Daphna and Yoel were the first two young musicians that were drawn to me and learned to become prayer leaders. We have grown together along with our kahal, and it has become a community. Our inspiration was to write music, which is their gift. Everything was created fresh for Nava Tehila, totally and deeply sitting on tradition – including Jewish Renewal tradition – and new Israeli melodies. With our musicians and the people that came to daven (pray), magic happened, and we’ve been living this magic since then. And we realize that we have been given a gift that is not just for us. And that is why the Nava Tehila mission is to travel and bring these ideas and experiences to communities world-wide, to both Jews and non-Jews. Our prayer services are deep, moving, joyful, mystical – and even ecstatic experiences. If you are ready to be moved, you will be moved. You have to come ready to leave different than you entered. And if you don’t – it’s okay! You’ll still have a pleasant time.

BJN: The Shabbaton at Nevei Kodesh will include a teaching session on the ancient prayer ana b’choach. Why did you choose this prayer to focus on?

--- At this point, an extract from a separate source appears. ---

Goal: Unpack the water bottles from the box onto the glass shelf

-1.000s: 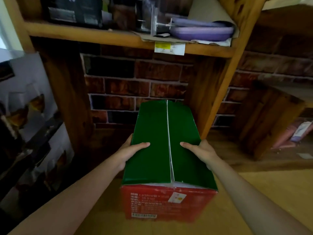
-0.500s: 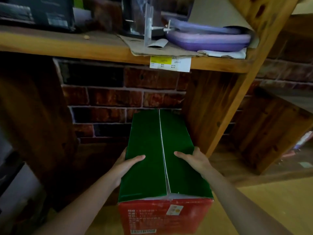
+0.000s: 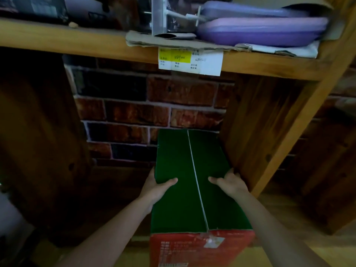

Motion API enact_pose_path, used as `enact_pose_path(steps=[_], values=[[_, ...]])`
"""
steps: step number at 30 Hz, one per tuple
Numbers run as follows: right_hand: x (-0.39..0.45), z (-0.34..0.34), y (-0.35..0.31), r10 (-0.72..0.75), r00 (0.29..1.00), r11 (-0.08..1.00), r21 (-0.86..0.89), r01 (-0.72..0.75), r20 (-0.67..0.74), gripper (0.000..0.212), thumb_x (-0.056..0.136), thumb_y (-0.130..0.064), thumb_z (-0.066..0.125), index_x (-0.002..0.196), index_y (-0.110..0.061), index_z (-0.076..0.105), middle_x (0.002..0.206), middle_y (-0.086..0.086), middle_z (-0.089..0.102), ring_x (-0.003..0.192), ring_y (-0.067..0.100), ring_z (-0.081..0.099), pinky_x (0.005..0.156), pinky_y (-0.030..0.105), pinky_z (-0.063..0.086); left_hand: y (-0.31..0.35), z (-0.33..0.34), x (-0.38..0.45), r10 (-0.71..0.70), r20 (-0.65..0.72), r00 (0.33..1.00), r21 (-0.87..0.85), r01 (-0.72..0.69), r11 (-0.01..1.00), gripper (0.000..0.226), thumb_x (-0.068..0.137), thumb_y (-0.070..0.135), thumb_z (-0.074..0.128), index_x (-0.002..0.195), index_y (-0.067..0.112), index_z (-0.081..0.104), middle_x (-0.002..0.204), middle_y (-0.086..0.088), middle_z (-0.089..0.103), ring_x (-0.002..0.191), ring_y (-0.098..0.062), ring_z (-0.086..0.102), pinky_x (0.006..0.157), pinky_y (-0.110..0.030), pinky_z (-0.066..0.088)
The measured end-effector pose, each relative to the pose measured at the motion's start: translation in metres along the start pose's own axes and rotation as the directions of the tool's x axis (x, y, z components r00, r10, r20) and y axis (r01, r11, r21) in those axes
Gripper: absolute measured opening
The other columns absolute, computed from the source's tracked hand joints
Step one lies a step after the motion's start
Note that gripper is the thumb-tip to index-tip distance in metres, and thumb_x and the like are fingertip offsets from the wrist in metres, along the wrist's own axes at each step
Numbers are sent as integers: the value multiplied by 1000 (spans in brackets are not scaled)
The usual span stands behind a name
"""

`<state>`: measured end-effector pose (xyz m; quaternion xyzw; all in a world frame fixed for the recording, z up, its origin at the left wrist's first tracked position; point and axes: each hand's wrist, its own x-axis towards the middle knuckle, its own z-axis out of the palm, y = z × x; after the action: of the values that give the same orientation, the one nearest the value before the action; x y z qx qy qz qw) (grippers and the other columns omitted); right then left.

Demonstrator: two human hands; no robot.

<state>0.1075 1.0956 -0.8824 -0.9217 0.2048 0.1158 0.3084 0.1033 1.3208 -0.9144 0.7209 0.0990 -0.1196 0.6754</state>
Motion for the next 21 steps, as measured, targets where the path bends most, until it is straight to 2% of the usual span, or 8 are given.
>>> enact_pose_path(steps=[3,7,11,18,21], values=[[-1,1,3,-6,1000,997,-77,5,-7,98,88,-58,48,149,-6,-9,157,16,4,142,37,20,112,42,28,1,4,0,-15,-49,999,58,18,998,63,84,46,63,139,38,34,128,0,55,112,-25,57,93,-37,49],[-10,4,6,-88,995,977,-201,77,-47,84,94,-57,34,150,-6,-1,156,16,8,142,35,20,111,43,29,3,5,-2,8,-109,994,128,6,992,56,87,47,57,138,34,37,129,-1,55,115,-27,56,94,-37,48],[-23,13,5,-330,932,872,-427,241,-148,60,101,-43,23,148,-7,21,159,12,5,147,25,6,120,37,7,6,7,-6,54,-134,990,245,-19,969,55,92,43,52,140,25,34,132,-4,54,117,-28,54,87,-31,46],[-57,10,5,-343,936,896,-324,302,-74,59,102,-37,27,149,-3,18,159,11,12,147,22,8,119,32,7,-2,1,-15,50,-64,997,341,-25,940,59,94,43,47,143,18,27,138,-9,46,121,-30,51,97,-36,45],[-82,4,6,-355,929,911,-263,319,-104,59,101,-36,29,149,-3,17,159,10,14,147,21,9,118,29,9,-4,-2,-24,61,-37,997,392,-41,919,63,92,46,48,144,18,27,142,-11,40,125,-30,47,102,-38,43]])
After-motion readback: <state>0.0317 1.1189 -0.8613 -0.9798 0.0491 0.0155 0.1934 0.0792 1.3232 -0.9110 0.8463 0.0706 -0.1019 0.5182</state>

Rabbi Ruth: Davening leadership is part of my work. And, I’m also a teacher, and I teach Torah. I call myself a spiritual detective. I discover something that looks promising in the kabalistic and Hasidut arena, as I am a talmidah (student) of Reb Zalman, and then I investigate it. Ana b’choach is a 42-letter name of God. The Zohar (major kabalistic text in Judaism) says that it has the energy to lift us up, for ascent. It is connected to angels and to ancient powers of spiritual realties. This prayer is a beautiful, meaningful, and amazing poem. I was mind-blown to learn more, and have been learning about it for over fifteen years, and am still learning about this poem all the time. I have discovered both through finding sources and personal experience that it can be a practice. Studying this prayer/poem can enhance your mind, touch your heart, and teach you about life. Many ancient practices are connected to ana b’choach. Some are simple, some are quite complicated and spiritually intense. And they can become part of one’s daily spiritual practice. Ana b’choach can speak to people on whatever spiritual level they are on. We will explore things like: how does the name of 42 become a poem? Why? Is it a poem, a hymn, a prayer, a practice? There is so much in it. We will get a taste of this complex name of God throughout the course of the Shabbaton, along with practices to do at home or in community.